| Your objective |
Each entry in the listing below should be restated word for word.

| Input data |
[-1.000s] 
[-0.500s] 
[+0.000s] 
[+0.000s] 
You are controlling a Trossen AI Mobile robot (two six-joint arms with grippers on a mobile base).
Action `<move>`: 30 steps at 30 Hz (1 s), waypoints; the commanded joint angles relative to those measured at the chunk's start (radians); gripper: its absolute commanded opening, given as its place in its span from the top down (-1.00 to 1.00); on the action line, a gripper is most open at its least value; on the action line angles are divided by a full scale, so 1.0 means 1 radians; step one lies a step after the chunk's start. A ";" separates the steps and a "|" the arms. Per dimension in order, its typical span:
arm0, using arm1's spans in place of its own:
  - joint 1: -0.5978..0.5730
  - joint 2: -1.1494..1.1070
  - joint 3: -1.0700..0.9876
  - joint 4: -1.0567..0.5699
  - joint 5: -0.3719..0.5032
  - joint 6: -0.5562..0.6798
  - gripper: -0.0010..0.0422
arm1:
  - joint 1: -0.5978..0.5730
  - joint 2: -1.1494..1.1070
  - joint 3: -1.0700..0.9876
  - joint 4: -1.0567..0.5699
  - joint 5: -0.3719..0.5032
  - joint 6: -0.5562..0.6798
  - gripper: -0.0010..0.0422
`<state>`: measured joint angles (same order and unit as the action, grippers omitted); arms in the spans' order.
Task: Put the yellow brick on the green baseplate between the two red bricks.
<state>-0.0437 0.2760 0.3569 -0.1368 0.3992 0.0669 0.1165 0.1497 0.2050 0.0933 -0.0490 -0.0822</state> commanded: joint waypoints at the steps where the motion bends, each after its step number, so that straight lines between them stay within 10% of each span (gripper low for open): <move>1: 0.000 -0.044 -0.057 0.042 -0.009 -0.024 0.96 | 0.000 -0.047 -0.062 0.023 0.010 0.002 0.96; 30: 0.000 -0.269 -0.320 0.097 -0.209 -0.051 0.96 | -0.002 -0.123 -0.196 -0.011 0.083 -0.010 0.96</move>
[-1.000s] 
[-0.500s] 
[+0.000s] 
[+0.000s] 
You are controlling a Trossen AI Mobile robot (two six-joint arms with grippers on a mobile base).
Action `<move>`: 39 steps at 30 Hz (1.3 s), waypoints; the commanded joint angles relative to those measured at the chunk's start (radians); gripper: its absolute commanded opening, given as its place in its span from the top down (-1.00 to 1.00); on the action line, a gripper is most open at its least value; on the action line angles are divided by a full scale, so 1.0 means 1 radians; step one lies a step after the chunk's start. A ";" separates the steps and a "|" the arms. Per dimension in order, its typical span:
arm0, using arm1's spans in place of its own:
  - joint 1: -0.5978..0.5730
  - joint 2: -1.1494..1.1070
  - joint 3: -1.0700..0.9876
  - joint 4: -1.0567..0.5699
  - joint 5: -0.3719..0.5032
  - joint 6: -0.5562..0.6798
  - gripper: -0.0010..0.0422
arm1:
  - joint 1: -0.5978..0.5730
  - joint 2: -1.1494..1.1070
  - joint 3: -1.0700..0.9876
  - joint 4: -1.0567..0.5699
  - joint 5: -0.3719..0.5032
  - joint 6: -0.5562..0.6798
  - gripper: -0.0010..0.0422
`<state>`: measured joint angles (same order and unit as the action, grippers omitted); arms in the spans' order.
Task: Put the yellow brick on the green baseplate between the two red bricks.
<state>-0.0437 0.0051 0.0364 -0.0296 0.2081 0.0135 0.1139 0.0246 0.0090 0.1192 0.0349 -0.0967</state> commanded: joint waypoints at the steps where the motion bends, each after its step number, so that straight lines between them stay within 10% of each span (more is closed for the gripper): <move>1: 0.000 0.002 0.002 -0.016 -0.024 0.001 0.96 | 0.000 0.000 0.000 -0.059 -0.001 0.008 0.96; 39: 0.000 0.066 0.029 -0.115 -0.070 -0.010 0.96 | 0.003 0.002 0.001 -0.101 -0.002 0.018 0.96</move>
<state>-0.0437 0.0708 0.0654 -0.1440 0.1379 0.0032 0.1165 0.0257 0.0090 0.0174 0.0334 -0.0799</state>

| Answer to this exercise |
[-1.000s] 
[-0.500s] 
[+0.000s] 
[+0.000s] 
You are controlling a Trossen AI Mobile robot (two six-joint arms with grippers on a mobile base).
Action `<move>`: 30 steps at 30 Hz (1 s), waypoints; the commanded joint angles relative to those measured at the chunk's start (radians); gripper: its absolute commanded opening, given as its place in its span from the top down (-1.00 to 1.00); on the action line, a gripper is most open at its least value; on the action line angles are divided by a full scale, so 1.0 means 1 radians; step one lies a step after the chunk's start. A ";" separates the steps and a "|" the arms. Per dimension in order, its typical span:
arm0, using arm1's spans in place of its own:
  - joint 1: -0.5978..0.5730
  - joint 2: -1.1494..1.1070
  - joint 3: -1.0700..0.9876
  - joint 4: -1.0567..0.5699
  - joint 5: -0.3719..0.5032
  - joint 6: -0.5562..0.6798
  - gripper: -0.0010..0.0422
arm1:
  - joint 1: -0.5978..0.5730
  - joint 2: -1.1494..1.1070
  - joint 3: -1.0700..0.9876
  - joint 4: -1.0567..0.5699
  - joint 5: -0.3719..0.5032
  - joint 6: -0.5562..0.6798
  - gripper: -0.0010..0.0422
`<state>`: measured joint angles (same order and unit as the action, grippers omitted); arms in the spans' order.
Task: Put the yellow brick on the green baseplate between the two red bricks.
<state>-0.0437 0.2760 0.3569 -0.1368 0.3992 0.0669 0.1165 0.1497 0.2050 0.0933 -0.0490 -0.0822</state> commanded: joint waypoints at the steps where the motion bends, each after its step number, so that straight lines between them stay within 10% of each span (gripper low for open): <move>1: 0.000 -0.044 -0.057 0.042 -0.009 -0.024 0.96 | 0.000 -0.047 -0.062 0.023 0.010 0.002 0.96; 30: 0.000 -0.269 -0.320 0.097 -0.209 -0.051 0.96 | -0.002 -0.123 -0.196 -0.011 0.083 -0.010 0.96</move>
[-1.000s] 
[-0.500s] 
[+0.000s] 
[+0.000s] 
You are controlling a Trossen AI Mobile robot (two six-joint arms with grippers on a mobile base).
Action `<move>`: 39 steps at 30 Hz (1.3 s), waypoints; the commanded joint angles relative to those measured at the chunk's start (radians); gripper: its absolute commanded opening, given as its place in its span from the top down (-1.00 to 1.00); on the action line, a gripper is most open at its least value; on the action line angles are divided by a full scale, so 1.0 means 1 radians; step one lies a step after the chunk's start. A ";" separates the steps and a "|" the arms. Per dimension in order, its typical span:
arm0, using arm1's spans in place of its own:
  - joint 1: -0.5978..0.5730
  - joint 2: -1.1494..1.1070
  - joint 3: -1.0700..0.9876
  - joint 4: -1.0567..0.5699
  - joint 5: -0.3719..0.5032
  - joint 6: -0.5562..0.6798
  - gripper: -0.0010..0.0422
arm1:
  - joint 1: -0.5978..0.5730
  - joint 2: -1.1494..1.1070
  - joint 3: -1.0700..0.9876
  - joint 4: -1.0567..0.5699
  - joint 5: -0.3719..0.5032
  - joint 6: -0.5562..0.6798
  - gripper: -0.0010..0.0422
`<state>`: measured joint angles (same order and unit as the action, grippers omitted); arms in the spans' order.
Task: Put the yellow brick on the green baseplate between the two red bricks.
<state>-0.0437 0.0051 0.0364 -0.0296 0.2081 0.0135 0.1139 0.0246 0.0090 0.1192 0.0349 -0.0967</state> commanded: joint waypoints at the steps where the motion bends, each after its step number, so that straight lines between them stay within 10% of each span (more is closed for the gripper): <move>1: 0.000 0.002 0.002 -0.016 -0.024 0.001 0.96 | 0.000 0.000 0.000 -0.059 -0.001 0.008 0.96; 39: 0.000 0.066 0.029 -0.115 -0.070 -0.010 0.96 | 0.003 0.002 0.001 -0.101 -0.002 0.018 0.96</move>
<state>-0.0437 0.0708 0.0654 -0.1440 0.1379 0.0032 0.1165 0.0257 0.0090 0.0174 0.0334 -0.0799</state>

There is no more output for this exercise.